*Try it:* Print each line below verbatim, skipping every picture.

*Supplied information:*

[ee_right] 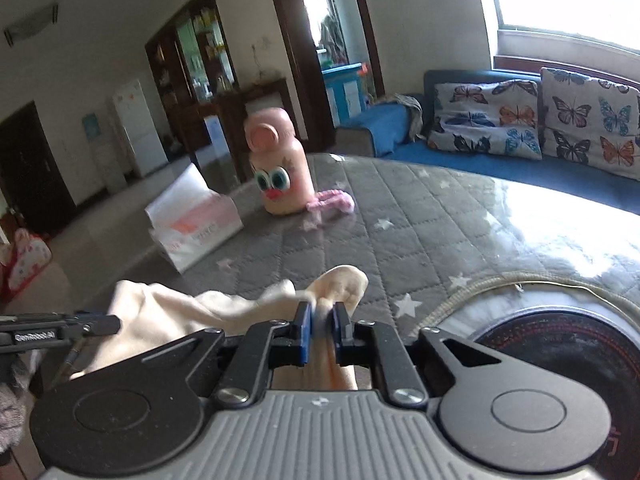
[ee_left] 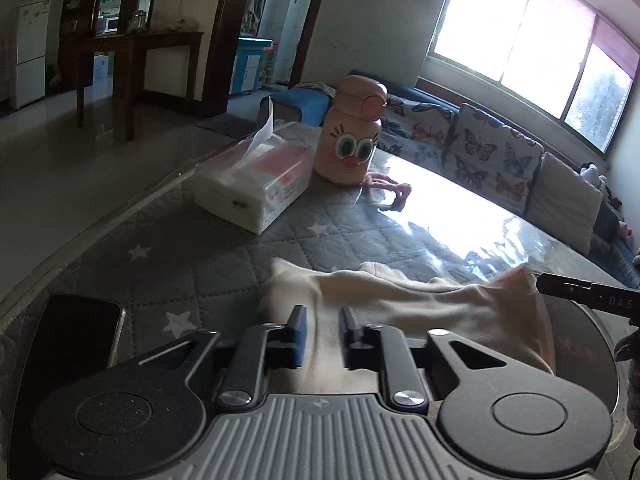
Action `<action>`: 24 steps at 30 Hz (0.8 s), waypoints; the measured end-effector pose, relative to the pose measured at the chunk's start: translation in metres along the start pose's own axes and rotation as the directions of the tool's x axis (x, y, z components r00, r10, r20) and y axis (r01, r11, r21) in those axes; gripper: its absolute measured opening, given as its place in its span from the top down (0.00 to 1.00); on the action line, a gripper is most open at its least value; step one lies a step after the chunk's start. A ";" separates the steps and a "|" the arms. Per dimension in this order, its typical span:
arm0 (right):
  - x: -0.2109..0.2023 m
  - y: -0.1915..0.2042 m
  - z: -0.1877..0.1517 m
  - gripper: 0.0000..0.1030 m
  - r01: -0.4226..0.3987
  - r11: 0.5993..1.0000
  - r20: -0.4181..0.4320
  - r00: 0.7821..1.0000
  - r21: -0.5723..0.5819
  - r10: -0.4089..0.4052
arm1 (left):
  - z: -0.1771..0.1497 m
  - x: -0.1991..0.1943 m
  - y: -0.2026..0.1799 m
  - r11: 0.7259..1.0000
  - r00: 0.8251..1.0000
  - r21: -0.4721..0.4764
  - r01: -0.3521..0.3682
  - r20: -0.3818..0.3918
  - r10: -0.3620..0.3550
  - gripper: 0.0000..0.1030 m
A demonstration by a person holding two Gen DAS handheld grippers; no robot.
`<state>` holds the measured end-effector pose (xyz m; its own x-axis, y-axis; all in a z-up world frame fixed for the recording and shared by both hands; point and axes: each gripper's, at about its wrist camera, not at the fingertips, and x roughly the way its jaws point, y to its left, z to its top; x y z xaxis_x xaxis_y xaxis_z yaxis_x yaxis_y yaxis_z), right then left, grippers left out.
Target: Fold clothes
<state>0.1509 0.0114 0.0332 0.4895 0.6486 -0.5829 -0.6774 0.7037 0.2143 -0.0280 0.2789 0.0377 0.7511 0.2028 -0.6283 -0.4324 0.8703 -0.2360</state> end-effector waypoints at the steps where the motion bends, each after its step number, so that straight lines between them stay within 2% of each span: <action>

*Completed task:*
[ee_right] 
[ee_left] 
Action `<action>`: 24 steps at 30 Hz (0.8 s), waypoints; the measured end-effector pose, relative to the pose measured at the chunk's start: translation in metres along the start pose's own axes and rotation as the directions of the tool's x axis (x, y, z components r00, r10, r20) and y axis (r01, r11, r21) in those axes; gripper: its absolute measured opening, given as its place in its span from the top down (0.00 to 1.00); on the action line, a gripper is most open at its least value; step one lies a step after the chunk's start. A ";" separates the steps and a "|" the arms. Per dimension in this order, its typical span:
arm0 (right):
  - x: -0.2109..0.2023 m
  - y: -0.1915..0.2042 m
  - z: -0.1877..0.1517 m
  - gripper: 0.0000..0.1030 m
  - r01: -0.4226..0.3987
  - r11: 0.5993..1.0000
  - r20: -0.4181..0.4320
  - r00: 0.7821..1.0000
  - r21: -0.5723..0.5819
  - r10: -0.4089..0.4052
arm1 (left):
  - z: -0.1771..0.1497 m
  - x: -0.1991..0.1943 m
  - y: -0.2026..0.1799 m
  - r11: 0.7259..1.0000
  - r00: 0.8251..1.0000
  - r21: -0.4721..0.4764
  - r01: -0.3521..0.3682
  - r20: -0.3818..0.3918
  - r10: -0.3620..0.3550
  - gripper: 0.0000..0.1030 m
A demonstration by a person holding two Gen DAS handheld grippers; no robot.
`<state>` holds the measured end-effector pose (xyz m; its own x-axis, y-axis; all in a z-up world frame fixed for the recording and shared by both hands; point and axes: each gripper's, at about its wrist camera, not at the fingertips, and x roughly the way its jaws point, y to its left, z to its top; x y z xaxis_x xaxis_y xaxis_z yaxis_x yaxis_y yaxis_z), right then left, grippers left out.
Target: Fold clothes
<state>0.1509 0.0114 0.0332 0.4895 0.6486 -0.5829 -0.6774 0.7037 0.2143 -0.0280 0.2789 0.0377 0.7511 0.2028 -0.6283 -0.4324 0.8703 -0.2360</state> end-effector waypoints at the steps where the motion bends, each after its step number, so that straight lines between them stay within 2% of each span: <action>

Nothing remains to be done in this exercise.